確実に点数を稼いで、あわよくば数え役満を狙うというのは、おっしゃるとおりバフェット的な考え方ですね。
短期の勝負よりも、長期的な視点が大切
【中田】ほかにもバフェットさんの哲学として「自分自身が最高の投資先」といった言葉があったり、想像を超えるほどお金を稼いでいるのに、贅沢をするのではなく寄付を積極的に行ったりと、人間としての魅力にも惹かれるところがありました。大成する人は発想から違うのだなと。
【濱本】そうですね。投資というと多くの人が思い浮かべるのは、株価とにらめっこしながら、下がったら買って、上がったら売るというような短期投資です。一方、バフェットの投資は目の前の浮き沈みではなく、中長期的に会社の成長を予想してどっしりと構えて投資を行う点です。
再び麻雀でたとえるなら、半荘(ハンチャン)一回のような短期の勝負はしないで、長期の勝負、できれば(お肌には良くないけど)徹夜麻雀をするのがバフェット的です。
徹夜麻雀では、特に朝方になると疲労が溜まって判断力が鈍ったり、エンドルフィンなどの脳内物質が分泌されることによって楽観的になったりしがちです。そこで、ガッチリと守りを固めつつ、確実に得点を重ねるような心の準備をしておけば万全です。
【中田】なるほど! 徹夜はおすすめしませんが(笑)、麻雀でも目の前の牌に一喜一憂するのではなく、できるだけ冷静に考えているときのほうがうまくいくことが多いと思います。
麻雀というと、まだまだどことなく怖いイメージを持たれていたり、初心者にはなかなかハードルが高いイメージがあったりすると思うのですが、そんな人でも気軽に足を運べるような雀荘ができればなと思っています。
【濱本】そういう意味では、投資も同じですね。もちろん最低限の知識は必要ですが、だからといって過剰に怖がる必要はありません。また、中田さんのように日々のお仕事で忙しい人でも無理なくできるのが「バフェットの投資術」なんです。
そういえば、講義の際に「100年企業の多い日本市場はバフェット銘柄の宝庫」とお伝えしていましたが、先日ついにバフェットも日本企業に投資をはじめたことがニュースになりましたね。
【中田】そうでした! 講義のおかげで日本企業の魅力も知っていたので、あのニュースは「おぉ、ついに」という感じで、なんだかうれしいような悔しいような不思議な気持ちで見ました。そういう意味でも、私と同じように「株に興味はあるけど、難しそう」という方に早く読んでもらいたいですね。
【濱本】はい。実際に株式投資を行わない人でもバフェットの考え方を学ぶことで得られるものは多いと思いますよ。中田さんが麻雀に活かしたように(笑)

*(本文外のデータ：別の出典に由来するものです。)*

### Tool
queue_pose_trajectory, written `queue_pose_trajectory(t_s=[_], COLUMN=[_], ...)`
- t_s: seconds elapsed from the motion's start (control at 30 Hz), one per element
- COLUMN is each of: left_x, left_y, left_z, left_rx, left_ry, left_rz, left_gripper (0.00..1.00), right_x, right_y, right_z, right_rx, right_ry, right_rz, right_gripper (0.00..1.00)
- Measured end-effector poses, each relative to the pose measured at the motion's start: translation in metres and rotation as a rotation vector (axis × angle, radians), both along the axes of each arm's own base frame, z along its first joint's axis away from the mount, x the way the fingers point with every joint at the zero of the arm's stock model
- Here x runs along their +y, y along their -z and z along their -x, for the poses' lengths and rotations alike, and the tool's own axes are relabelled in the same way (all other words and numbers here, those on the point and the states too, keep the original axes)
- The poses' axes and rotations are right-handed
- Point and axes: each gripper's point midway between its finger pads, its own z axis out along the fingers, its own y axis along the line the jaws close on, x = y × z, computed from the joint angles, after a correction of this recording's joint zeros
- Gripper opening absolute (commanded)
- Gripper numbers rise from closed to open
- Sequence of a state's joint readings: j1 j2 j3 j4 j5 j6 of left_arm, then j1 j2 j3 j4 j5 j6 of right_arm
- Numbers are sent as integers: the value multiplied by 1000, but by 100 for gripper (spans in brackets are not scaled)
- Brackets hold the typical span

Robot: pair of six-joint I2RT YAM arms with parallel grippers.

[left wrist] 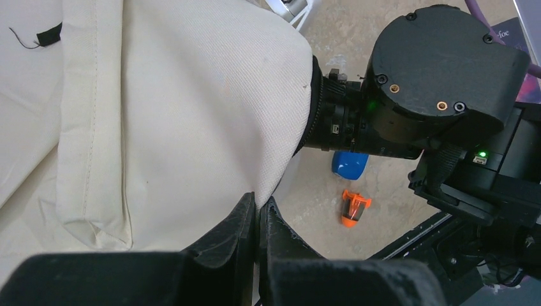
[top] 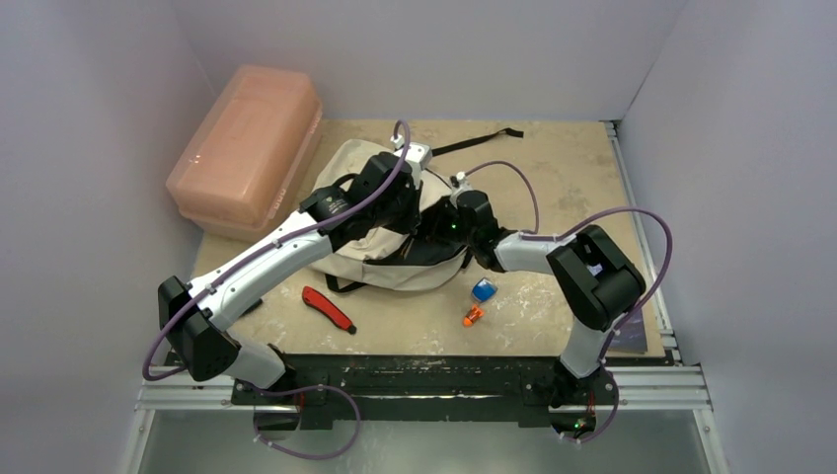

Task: Pack the student bag
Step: Place the book in the student bag.

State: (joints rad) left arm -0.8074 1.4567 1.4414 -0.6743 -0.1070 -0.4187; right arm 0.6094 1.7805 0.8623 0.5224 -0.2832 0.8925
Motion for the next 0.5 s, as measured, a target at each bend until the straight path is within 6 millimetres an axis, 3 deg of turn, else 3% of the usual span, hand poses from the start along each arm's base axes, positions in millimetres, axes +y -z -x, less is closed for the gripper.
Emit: queue_pose_trajectory(t_s=[0.13, 0.23, 0.43, 0.5], left_x=[0, -1, -6, -8], left_y=[0, 2, 11, 16], left_z=[0, 1, 1, 1], left_rx=[8, 14, 41, 51], left_ry=[-8, -8, 6, 12], left_rz=[8, 8, 0, -1], left_gripper=[0, 0, 1, 12], right_x=[-3, -20, -83, -108], right_y=[-9, -13, -29, -38], right_z=[-1, 14, 57, 58], right_rx=[-26, -35, -95, -114], right_ry=[1, 5, 55, 114], right_rz=[-3, 15, 98, 106], right_gripper=[51, 69, 84, 98])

【中田】ええ(笑)。でも、バフェット流の企業分析や長期的に将来を予測するという考え方は、麻雀でなくとも、仕事や自分自身を見つめ直したり、視点を広げるという面でも誰にでも役に立つものだと思います。
【濱本】おっしゃるとおりです。なんだか、私がお伝えすべきところをうまくまとめていただいてしまいましたね。混乱がつづくコロナ禍の影響をあげるまでもなく、現在はますます先行きが見通せない社会にもなりつつあります。
不安で思考停止してしまうことなく、自分自身でしっかり考えて決めるために、バフェットの考え方を役立ててもらえればうれしいです。中田さんの雀荘も日本の100年企業のように、長く愛されるものになってほしいと思います。